Die Genehmigungsbehörde hat entschieden, dass eine Erörterung der Einwendungen mit öffentlicher Beteiligung online stattfinden soll, nicht wie im vergangenen September in der Stadthalle von Erkner (Oder-Spree). Damals hatte die Erörterung acht Tage gedauert.

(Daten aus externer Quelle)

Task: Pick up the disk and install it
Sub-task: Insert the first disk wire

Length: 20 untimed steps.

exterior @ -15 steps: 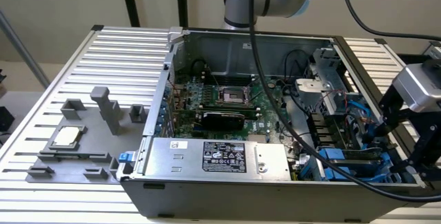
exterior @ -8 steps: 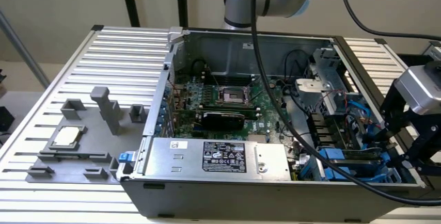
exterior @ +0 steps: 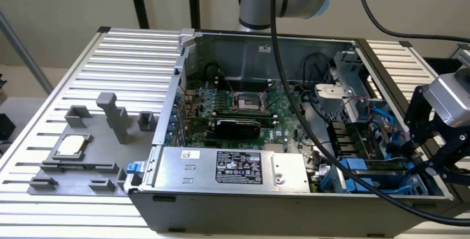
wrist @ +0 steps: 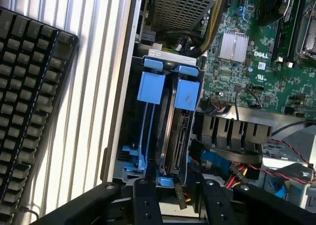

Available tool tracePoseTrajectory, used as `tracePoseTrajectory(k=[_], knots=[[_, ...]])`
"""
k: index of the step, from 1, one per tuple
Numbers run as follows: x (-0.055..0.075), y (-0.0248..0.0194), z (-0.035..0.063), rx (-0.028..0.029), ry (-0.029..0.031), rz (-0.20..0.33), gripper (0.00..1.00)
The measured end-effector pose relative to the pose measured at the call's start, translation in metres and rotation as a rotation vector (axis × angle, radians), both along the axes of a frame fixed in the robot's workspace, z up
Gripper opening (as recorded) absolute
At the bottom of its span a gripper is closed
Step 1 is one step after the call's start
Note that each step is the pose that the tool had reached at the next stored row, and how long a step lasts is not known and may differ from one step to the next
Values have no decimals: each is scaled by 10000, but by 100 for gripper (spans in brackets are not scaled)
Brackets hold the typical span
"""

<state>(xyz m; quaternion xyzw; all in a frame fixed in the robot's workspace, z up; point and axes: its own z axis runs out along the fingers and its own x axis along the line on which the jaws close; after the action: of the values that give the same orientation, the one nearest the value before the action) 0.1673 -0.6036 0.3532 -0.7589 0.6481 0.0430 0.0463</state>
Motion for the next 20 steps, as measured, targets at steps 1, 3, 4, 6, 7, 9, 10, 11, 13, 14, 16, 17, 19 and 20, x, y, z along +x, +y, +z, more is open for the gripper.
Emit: tracePoseTrajectory(k=[1, 3, 4, 6, 7, 9, 10, 11, 13, 14, 16, 17, 19, 20], knots=[[0, 0, -1, 14, 0, 58, 38], [0, 1, -7, 31, 0, 164, 38], [0, 2, -10, 39, 0, 207, 38], [0, 6, -19, 57, 0, 275, 38], [0, 9, -22, 65, 0, 297, 38], [0, 17, -24, 79, 0, 327, 38], [0, 21, -23, 82, 0, 338, 38], [0, 25, -24, 85, 0, 347, 36], [0, 30, -24, 85, 0, 359, 29], [1, 32, -24, 85, 0, 364, 29], [2, 39, -23, 83, 0, 372, 29], [4, 42, -23, 83, 0, 377, 29], [13, 46, -24, 84, 1, 387, 29], [17, 48, -24, 84, 0, 390, 29]])
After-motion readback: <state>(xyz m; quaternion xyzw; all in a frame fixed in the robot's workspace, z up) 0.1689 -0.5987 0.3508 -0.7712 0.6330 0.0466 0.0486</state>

Bau der Tesla-Fabrik ohne umweltrechtliche Genehmigung

Das Landesumweltamt habe sich wegen der hohen Zahl der Einwendungen und der geltenden Regelungen zum Umgang mit Corona für dieses Format entschieden, hieß es vom Umweltministerium. Die Online-Konsultation werde nach den Regelungen des Planungssicherstellungsgesetzes durchgeführt. Personen, die Einwendungen erhoben haben, müssen Zugang zu einem Erörterungstermin erhalten, um sich aktiv beteiligen zu können. Zeitraum und Ablauf würden rechtzeitig bekannt gegeben.

Der Bau der Tesla-Fabrik geht schnell voran, obwohl noch keine abschließende umweltrechtliche Genehmigung vom Land Brandenburg vorliegt. Allerdings gibt es vorläufige Zulassungen für einzelne Abschnitte. Bisher ist offen, wann das Land grünes Licht für das Projekt gibt. Tesla wollte ursprünglich im Juli mit der Produktion des Model Y in Grünheide beginnen, doch die Fertigstellung des ersten europäischen Werks dauert nach Verzögerungen im Genehmigungsverfahren länger. Der Start der Produktion in Grünheide ist aktuell bis Ende des Jahres angepeilt.